TASK REQUIREMENTS >> Go over the listing that follows and work out how many lines have the string "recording"; reply with the number by itself.

=== Section Start ===

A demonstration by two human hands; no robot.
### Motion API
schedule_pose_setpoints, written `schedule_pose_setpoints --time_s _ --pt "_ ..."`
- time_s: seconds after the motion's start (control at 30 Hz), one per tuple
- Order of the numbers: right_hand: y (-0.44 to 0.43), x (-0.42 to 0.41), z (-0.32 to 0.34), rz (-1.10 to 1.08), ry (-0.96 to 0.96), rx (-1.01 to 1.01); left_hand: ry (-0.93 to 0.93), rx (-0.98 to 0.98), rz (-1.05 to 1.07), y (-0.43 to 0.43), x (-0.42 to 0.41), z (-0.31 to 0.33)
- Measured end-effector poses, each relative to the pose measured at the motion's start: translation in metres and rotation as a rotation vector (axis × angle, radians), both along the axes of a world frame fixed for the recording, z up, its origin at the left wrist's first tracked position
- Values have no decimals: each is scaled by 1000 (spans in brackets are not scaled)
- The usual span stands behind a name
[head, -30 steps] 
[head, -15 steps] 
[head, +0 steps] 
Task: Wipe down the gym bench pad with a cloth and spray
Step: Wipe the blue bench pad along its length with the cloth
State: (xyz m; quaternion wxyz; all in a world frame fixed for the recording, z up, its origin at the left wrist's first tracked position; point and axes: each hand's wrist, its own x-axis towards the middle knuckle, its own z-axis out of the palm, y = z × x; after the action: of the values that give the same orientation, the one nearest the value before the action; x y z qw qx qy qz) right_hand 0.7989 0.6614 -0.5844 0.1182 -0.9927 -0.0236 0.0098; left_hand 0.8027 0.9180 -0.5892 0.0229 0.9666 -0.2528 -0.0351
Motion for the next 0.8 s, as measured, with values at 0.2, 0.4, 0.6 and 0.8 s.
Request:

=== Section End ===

REPLY >> 2